Task directions
Return the following from the records below: each line, word for word, starting with the line that contains "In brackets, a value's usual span" and going on through the line that contains "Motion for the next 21", with nothing outside that range.

Source material
---*---

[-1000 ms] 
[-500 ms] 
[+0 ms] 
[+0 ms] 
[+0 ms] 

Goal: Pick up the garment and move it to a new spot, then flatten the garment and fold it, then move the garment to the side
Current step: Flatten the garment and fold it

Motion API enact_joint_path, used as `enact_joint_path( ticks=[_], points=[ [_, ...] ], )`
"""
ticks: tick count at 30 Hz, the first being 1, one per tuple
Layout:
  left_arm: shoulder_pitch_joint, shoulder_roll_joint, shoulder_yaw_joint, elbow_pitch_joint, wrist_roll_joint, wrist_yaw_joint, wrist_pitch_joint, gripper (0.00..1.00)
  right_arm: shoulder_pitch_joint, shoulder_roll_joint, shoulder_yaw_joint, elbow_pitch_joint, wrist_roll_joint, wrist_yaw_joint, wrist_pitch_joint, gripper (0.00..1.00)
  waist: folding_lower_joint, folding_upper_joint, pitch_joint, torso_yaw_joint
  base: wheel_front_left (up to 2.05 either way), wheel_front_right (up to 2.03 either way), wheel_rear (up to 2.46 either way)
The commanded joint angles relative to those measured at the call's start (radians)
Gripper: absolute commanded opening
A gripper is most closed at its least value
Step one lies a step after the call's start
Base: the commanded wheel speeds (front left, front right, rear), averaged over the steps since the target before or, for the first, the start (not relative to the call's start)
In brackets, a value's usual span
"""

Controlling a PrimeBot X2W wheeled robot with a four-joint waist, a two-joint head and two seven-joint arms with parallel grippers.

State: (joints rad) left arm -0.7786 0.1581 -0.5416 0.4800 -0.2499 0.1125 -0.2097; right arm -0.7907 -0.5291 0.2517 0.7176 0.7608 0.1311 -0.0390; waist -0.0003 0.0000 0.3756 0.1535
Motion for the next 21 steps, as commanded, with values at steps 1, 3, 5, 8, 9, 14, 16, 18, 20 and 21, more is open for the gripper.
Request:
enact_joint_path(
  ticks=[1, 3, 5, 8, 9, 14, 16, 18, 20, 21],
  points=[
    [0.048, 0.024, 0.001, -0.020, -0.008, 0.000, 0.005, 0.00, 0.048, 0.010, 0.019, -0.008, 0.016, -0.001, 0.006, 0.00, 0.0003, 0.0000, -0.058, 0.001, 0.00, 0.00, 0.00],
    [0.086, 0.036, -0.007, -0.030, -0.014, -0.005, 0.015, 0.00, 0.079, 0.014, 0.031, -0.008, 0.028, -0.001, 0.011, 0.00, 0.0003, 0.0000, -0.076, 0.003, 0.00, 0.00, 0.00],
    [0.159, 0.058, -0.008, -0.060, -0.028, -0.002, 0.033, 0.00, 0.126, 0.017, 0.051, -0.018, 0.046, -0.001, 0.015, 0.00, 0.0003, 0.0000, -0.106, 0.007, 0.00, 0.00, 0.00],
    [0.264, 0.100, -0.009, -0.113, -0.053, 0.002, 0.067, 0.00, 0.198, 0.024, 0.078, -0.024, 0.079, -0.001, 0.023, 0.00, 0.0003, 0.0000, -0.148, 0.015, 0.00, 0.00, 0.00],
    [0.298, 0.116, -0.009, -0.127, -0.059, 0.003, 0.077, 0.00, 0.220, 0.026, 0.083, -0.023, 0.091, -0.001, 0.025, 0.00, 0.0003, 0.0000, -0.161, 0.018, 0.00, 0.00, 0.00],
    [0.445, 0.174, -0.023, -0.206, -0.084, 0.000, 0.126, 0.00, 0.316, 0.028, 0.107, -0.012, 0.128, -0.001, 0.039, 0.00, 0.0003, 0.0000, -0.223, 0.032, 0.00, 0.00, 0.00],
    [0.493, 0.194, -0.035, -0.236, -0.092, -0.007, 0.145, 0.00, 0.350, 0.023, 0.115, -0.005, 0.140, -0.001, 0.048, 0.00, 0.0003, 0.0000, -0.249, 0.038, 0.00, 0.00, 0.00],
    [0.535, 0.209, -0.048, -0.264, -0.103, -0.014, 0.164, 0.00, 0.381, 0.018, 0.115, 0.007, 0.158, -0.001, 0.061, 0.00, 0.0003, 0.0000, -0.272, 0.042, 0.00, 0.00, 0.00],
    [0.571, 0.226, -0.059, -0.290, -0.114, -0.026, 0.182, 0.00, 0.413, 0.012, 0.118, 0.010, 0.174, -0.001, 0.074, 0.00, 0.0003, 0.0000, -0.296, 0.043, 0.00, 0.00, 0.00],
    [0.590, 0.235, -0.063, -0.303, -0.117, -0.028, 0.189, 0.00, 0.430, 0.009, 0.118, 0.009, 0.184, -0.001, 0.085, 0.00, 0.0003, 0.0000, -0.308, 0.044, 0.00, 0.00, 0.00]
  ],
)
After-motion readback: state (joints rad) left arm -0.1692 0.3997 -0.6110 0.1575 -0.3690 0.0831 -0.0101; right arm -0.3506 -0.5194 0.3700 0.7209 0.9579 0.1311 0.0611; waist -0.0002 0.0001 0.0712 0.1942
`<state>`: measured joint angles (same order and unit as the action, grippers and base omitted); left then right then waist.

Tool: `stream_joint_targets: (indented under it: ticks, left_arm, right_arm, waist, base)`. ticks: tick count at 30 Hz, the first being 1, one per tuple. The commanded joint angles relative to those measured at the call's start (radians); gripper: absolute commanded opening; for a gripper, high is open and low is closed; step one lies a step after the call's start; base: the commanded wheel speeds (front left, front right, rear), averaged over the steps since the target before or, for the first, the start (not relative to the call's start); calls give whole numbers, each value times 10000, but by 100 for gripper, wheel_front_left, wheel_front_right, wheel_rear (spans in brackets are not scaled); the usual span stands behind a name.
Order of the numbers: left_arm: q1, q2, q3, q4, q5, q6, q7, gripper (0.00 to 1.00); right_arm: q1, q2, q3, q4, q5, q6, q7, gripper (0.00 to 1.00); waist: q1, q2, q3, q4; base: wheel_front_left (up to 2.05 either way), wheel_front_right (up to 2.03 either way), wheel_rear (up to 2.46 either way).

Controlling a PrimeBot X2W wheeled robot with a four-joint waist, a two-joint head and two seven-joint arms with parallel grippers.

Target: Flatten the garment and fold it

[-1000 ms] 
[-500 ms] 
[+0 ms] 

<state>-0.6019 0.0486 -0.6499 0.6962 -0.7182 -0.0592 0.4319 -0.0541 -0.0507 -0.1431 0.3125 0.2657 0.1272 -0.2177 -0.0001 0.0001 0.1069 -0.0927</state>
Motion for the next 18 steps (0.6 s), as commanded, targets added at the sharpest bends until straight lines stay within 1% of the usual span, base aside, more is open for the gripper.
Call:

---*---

Exercise response
In brackets, a value's usual span
"""

Controlling a PrimeBot X2W wheeled robot with a four-joint waist, a two-joint head and two seven-joint arms with parallel grippers.

State: (joints rad) left arm -0.7786 0.1581 -0.5416 0.4800 -0.2499 0.1125 -0.2097; right arm -0.7907 -0.5291 0.2517 0.7176 0.7608 0.1311 -0.0390; waist -0.0003 0.0000 0.3756 0.1535
Motion for the next 21 steps, as commanded, with values at steps 1, 3, 5, 8, 9, 14, 16, 18, 20 and 21, more is open for the gripper.

The exercise has nothing more to it.